> REQUIREMENT
Transcribe the data as written, minus images.

-=-=-

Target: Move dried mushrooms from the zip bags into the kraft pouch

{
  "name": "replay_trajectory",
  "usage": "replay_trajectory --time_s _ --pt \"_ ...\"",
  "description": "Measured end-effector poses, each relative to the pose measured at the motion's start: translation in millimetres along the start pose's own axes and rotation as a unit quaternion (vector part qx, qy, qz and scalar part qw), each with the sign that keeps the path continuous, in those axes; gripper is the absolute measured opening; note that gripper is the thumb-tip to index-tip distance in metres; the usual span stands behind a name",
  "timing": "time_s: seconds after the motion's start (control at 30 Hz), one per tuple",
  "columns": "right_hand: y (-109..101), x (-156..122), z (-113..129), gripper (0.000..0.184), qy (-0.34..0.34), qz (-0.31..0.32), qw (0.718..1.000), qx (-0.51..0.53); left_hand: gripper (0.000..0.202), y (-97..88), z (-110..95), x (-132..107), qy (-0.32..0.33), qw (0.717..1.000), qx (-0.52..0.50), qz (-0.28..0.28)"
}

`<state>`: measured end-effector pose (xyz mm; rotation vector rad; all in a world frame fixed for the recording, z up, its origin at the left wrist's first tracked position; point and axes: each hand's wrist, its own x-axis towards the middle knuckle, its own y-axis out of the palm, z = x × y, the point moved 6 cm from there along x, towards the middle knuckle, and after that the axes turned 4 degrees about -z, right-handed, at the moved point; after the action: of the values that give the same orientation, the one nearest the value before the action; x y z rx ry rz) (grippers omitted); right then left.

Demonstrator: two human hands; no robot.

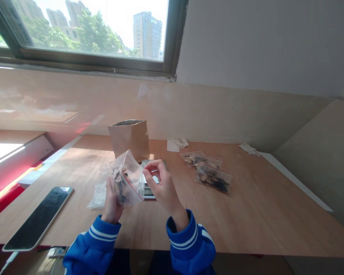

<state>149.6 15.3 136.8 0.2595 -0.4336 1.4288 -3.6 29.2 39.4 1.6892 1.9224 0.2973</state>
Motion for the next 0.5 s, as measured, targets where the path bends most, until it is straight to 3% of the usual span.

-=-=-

> EXERCISE OUTPUT
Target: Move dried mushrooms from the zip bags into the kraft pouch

{
  "name": "replay_trajectory",
  "usage": "replay_trajectory --time_s _ --pt \"_ ...\"",
  "description": "Measured end-effector poses, each relative to the pose measured at the motion's start: translation in millimetres along the start pose's own axes and rotation as a unit quaternion (vector part qx, qy, qz and scalar part qw), each with the sign that keeps the path continuous, in those axes; gripper is the absolute measured opening; note that gripper is the thumb-tip to index-tip distance in metres; the usual span stands behind a name",
  "timing": "time_s: seconds after the motion's start (control at 30 Hz), one per tuple",
  "columns": "right_hand: y (-109..101), x (-156..122), z (-113..129), gripper (0.000..0.184), qy (-0.34..0.34), qz (-0.31..0.32), qw (0.718..1.000), qx (-0.51..0.53); left_hand: gripper (0.000..0.202), y (-97..88), z (-110..95), x (-132..107), qy (-0.32..0.33), qw (0.717..1.000), qx (-0.52..0.50), qz (-0.28..0.28)"
}

`<state>`: measured end-effector pose (xyz mm; rotation vector rad; all in a world frame fixed for the recording, z up, its origin at the left wrist's first tracked position; point and axes: each hand's wrist, its own x-axis towards the middle knuckle, its own y-axis out of the palm, z = x × y, the point moved 6 cm from there along x, towards the middle knuckle, and after that the axes turned 4 degrees about -z, right-handed, at the moved point; after the action: of the values that give the same orientation, the one nearest the value before the action; x y z rx ry rz) (grippers omitted); right then left.

Demonstrator: two human hands; no robot.


<state>149.6 15.3 136.8 0.2595 -0.4336 1.4288 -3.6 29.2 39.4 1.6892 1.9224 0.2973</state>
Motion for the next 0.5 s, as measured, targets where the path bends most, until it is straight to 3% of the usual span.

The exercise is finished.